(Dataset records)
※ ※ ※

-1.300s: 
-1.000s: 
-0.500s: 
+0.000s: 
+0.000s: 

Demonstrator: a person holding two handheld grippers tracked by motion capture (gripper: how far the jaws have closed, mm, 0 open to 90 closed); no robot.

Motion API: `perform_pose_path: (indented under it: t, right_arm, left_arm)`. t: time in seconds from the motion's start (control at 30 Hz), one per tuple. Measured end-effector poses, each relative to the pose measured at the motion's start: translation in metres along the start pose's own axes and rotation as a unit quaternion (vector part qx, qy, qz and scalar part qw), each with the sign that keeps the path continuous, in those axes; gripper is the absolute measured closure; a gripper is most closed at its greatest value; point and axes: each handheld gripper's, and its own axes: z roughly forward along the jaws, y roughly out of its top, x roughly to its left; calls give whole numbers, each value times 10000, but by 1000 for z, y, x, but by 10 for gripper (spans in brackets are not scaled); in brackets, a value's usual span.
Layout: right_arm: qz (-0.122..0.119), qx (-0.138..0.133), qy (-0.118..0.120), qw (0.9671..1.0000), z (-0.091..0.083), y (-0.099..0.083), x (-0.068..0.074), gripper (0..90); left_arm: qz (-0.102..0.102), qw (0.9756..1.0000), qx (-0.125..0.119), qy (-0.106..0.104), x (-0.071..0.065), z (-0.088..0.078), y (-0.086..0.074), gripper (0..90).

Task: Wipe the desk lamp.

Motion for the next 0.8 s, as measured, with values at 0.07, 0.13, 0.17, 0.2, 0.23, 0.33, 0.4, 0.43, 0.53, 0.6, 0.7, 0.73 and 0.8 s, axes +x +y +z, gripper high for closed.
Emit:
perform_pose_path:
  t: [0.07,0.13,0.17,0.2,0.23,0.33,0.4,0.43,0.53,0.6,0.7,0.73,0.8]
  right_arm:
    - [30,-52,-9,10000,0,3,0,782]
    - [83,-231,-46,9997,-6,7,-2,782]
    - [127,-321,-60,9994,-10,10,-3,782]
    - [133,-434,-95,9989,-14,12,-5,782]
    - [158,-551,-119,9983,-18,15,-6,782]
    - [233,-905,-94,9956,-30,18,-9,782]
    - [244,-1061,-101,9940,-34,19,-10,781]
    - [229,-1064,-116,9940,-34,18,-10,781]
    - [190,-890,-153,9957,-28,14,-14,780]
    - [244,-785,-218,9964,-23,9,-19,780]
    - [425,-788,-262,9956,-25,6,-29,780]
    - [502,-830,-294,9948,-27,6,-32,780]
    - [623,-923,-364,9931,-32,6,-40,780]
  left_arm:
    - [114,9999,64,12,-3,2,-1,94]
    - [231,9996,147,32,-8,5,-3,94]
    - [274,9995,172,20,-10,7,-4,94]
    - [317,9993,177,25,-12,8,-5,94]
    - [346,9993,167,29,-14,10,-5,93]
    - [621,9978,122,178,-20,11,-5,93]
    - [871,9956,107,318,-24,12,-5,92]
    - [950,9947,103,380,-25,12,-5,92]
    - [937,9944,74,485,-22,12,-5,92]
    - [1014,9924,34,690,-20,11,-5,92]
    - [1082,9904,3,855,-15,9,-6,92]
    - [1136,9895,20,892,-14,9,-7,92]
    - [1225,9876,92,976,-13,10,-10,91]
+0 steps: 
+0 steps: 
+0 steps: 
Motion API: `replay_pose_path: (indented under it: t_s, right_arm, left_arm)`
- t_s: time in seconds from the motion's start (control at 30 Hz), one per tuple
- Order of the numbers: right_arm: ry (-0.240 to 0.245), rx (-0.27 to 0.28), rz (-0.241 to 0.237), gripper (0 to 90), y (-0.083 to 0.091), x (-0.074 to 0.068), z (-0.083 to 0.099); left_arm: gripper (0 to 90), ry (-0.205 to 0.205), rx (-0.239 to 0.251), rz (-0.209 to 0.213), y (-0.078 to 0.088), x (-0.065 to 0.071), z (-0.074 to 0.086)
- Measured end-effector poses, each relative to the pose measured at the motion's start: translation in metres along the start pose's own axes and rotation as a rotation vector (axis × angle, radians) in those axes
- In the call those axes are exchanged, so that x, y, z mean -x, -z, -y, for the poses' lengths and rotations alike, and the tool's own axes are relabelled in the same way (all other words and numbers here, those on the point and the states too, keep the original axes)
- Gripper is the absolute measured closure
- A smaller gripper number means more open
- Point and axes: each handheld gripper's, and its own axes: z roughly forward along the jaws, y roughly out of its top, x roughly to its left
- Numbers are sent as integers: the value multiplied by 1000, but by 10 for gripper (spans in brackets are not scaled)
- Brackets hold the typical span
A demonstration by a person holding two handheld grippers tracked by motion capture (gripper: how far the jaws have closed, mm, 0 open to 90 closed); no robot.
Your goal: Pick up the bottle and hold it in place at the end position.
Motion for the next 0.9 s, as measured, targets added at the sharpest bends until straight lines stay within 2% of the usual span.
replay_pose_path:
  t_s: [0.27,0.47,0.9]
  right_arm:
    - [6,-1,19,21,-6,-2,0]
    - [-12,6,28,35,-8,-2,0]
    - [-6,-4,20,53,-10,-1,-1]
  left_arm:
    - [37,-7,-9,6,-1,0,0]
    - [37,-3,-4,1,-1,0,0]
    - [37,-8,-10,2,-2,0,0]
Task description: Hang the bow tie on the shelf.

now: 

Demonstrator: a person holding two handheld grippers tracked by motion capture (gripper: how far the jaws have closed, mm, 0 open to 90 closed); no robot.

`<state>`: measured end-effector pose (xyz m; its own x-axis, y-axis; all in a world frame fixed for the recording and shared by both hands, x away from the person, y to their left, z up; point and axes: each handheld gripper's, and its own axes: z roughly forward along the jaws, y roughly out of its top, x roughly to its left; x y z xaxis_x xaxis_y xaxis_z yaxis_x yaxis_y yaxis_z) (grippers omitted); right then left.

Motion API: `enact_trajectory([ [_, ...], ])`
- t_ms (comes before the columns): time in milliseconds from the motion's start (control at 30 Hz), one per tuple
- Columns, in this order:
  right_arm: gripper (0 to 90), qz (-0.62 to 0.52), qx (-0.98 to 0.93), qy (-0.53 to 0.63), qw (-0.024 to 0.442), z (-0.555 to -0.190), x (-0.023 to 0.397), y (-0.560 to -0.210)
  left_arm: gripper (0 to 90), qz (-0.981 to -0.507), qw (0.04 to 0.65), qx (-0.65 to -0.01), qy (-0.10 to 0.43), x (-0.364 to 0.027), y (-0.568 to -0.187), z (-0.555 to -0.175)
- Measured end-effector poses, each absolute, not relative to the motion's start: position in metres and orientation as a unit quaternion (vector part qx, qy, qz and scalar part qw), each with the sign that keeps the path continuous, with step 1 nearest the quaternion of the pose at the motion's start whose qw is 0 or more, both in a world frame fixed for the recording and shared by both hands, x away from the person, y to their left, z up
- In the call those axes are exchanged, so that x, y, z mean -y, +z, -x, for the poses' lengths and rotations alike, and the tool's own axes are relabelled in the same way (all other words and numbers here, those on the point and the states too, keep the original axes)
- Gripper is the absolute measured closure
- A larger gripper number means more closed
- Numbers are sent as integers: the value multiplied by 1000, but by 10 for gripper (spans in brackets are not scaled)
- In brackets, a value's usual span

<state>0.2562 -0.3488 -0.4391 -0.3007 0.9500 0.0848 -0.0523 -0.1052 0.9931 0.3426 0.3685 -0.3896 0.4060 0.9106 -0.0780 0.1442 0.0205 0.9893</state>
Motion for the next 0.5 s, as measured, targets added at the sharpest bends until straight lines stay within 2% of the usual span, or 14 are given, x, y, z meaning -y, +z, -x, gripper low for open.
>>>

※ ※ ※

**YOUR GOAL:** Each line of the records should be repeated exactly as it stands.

**ANSWER BOX:**
-1.300s: 
-1.000s: 
-0.500s: 
+0.000s: 
+0.000s: 

Demonstrator: a person holding two handheld grippers tracked by motion capture (gripper: how far the jaws have closed, mm, 0 open to 90 closed); no robot.

Motion API: `perform_pose_path: (indented under it: t, right_arm, left_arm)`. t: time in seconds from the motion's start (control at 30 Hz), one per tuple. Measured end-effector poses, each relative to the pose measured at the motion's start: translation in metres along the start pose's own axes and rotation as a unit quaternion (vector part qx, qy, qz and scalar part qw), each with the sign that keeps the path continuous, in those axes; gripper is the absolute measured closure; a gripper is most closed at its greatest value; point and axes: each handheld gripper's, and its own axes: z roughly forward along the jaws, y roughly out of its top, x roughly to its left; calls give whole numbers, each value times 10000, but by 1000 for z, y, x, but by 10 for gripper (spans in brackets are not scaled); in brackets, a value's usual span.
Layout: right_arm: qz (-0.122..0.119), qx (-0.138..0.133), qy (-0.118..0.120), qw (0.9671..1.0000), z (-0.091..0.083), y (-0.099..0.083), x (-0.068..0.074), gripper (0..90); left_arm: qz (-0.102..0.102), qw (0.9756..1.0000), qx (-0.125..0.119), qy (-0.106..0.104), x (-0.071..0.065), z (-0.088..0.078), y (-0.086..0.074), gripper (0..90).

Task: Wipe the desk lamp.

Motion for the next 0.8 s, as measured, with values at 0.07, 0.13, 0.17, 0.2, 0.23, 0.33, 0.4, 0.43, 0.53, 0.6, 0.7, 0.73 and 0.8 s, axes +x +y +z, gripper high for closed.
Emit:
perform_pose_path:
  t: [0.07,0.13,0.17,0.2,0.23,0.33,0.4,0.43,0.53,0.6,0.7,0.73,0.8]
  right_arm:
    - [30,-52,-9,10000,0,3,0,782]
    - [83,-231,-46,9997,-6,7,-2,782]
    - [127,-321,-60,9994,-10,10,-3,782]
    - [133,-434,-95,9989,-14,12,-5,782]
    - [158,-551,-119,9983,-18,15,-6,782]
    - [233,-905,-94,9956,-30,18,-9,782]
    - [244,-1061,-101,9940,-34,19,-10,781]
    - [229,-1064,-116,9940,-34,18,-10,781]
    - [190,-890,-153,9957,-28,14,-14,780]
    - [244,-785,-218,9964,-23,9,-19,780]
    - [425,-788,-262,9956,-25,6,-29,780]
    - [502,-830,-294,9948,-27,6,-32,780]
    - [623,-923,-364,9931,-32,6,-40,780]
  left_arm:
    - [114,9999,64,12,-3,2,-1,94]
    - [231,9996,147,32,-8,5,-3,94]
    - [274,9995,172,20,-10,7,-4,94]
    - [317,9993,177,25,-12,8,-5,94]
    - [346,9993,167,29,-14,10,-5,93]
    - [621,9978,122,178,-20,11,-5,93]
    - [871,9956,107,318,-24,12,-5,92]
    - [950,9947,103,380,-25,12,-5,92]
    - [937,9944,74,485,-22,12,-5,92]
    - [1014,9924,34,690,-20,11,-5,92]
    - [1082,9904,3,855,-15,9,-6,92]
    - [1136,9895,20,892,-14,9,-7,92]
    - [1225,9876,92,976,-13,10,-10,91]
+0 steps: 
+0 steps: 
+0 steps: 
Motion API: `replay_pose_path: (indented under it: t_s, right_arm, left_arm)`
- t_s: time in seconds from the motion's start (control at 30 Hz), one per tuple
- Order of the numbers: right_arm: ry (-0.240 to 0.245), rx (-0.27 to 0.28), rz (-0.241 to 0.237), gripper (0 to 90), y (-0.083 to 0.091), x (-0.074 to 0.068), z (-0.083 to 0.099); left_arm: gripper (0 to 90), ry (-0.205 to 0.205), rx (-0.239 to 0.251), rz (-0.209 to 0.213), y (-0.078 to 0.088), x (-0.065 to 0.071), z (-0.074 to 0.086)
- Measured end-effector poses, each relative to the pose measured at the motion's start: translation in metres along the start pose's own axes and rotation as a rotation vector (axis × angle, radians) in those axes
- In the call those axes are exchanged, so that x, y, z mean -x, -z, -y, for the poses' lengths and rotations alike, and the tool's own axes are relabelled in the same way (all other words and numbers here, those on the point and the states too, keep the original axes)
- Gripper is the absolute measured closure
- A smaller gripper number means more open
- Point and axes: each handheld gripper's, and its own axes: z roughly forward along the jaws, y roughly out of its top, x roughly to its left
- Numbers are sent as integers: the value multiplied by 1000, but by 10 for gripper (spans in brackets are not scaled)
- Brackets hold the typical span
A demonstration by a person holding two handheld grippers tracked by motion capture (gripper: how far the jaws have closed, mm, 0 open to 90 closed); no robot.
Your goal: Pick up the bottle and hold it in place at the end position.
Motion for the next 0.9 s, as measured, targets added at the sharpest bends until straight lines stay within 2% of the usual span.
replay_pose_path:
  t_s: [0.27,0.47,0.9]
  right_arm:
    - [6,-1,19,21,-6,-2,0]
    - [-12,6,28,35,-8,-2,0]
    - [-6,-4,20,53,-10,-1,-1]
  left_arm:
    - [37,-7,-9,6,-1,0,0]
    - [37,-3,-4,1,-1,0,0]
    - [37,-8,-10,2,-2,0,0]
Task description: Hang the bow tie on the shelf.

now: 

Demonstrator: a person holding two handheld grippers tracked by motion capture (gripper: how far the jaws have closed, mm, 0 open to 90 closed); no robot.

`<state>`: measured end-effector pose (xyz m; its own x-axis, y-axis; all in a world frame fixed for the recording and shared by both hands, x away from the person, y to their left, z up; point and axes: each handheld gripper's, and its own axes: z roughly forward along the jaws, y roughly out of its top, x roughly to its left; x y z xaxis_x xaxis_y xaxis_z yaxis_x yaxis_y yaxis_z) (grippers omitted); right then left.

Motion API: `enact_trajectory([ [_, ...], ])`
- t_ms (comes before the columns): time in milliseconds from the motion's start (control at 30 Hz), one per tuple
- Columns, in this order:
  right_arm: gripper (0 to 90), qz (-0.62 to 0.52), qx (-0.98 to 0.93), qy (-0.53 to 0.63), qw (-0.024 to 0.442), z (-0.555 to -0.190), x (-0.023 to 0.397), y (-0.560 to -0.210)
  left_arm: gripper (0 to 90), qz (-0.981 to -0.507), qw (0.04 to 0.65), qx (-0.65 to -0.01), qy (-0.10 to 0.43), x (-0.364 to 0.027), y (-0.568 to -0.187), z (-0.555 to -0.175)
- Measured end-effector poses, each absolute, not relative to the motion's start: position in metres and orientation as a unit quaternion (vector part qx, qy, qz and scalar part qw), each with the sign that keeps the path continuous, with step 1 nearest the quaternion of the pose at the motion's start whose qw is 0 or more, both in a world frame fixed for the recording and shared by both hands, x away from the person, y to their left, z up
- In the call those axes are exchanged, so that x, y, z mean -y, +z, -x, for the poses' lengths and rotations alike, and the tool's own axes are relabelled in the same way (all other words and numbers here, those on the point and the states too, keep the original axes)
- Gripper is the absolute measured closure
- A larger gripper number means more closed
- Numbers are sent as integers: the value multiplied by 1000, but by 10 for gripper (spans in brackets are not scaled)
- In brackets, a value's usual span

<state>0.2562 -0.3488 -0.4391 -0.3007 0.9500 0.0848 -0.0523 -0.1052 0.9931 0.3426 0.3685 -0.3896 0.4060 0.9106 -0.0780 0.1442 0.0205 0.9893</state>
Motion for the next 0.5 s, as measured, targets added at the sharpest bends until straight lines stay within 2% of the usual span, or 14 are given, x, y, z meaning -y, +z, -x, gripper low for open.
>>>

What came before is the finished answer.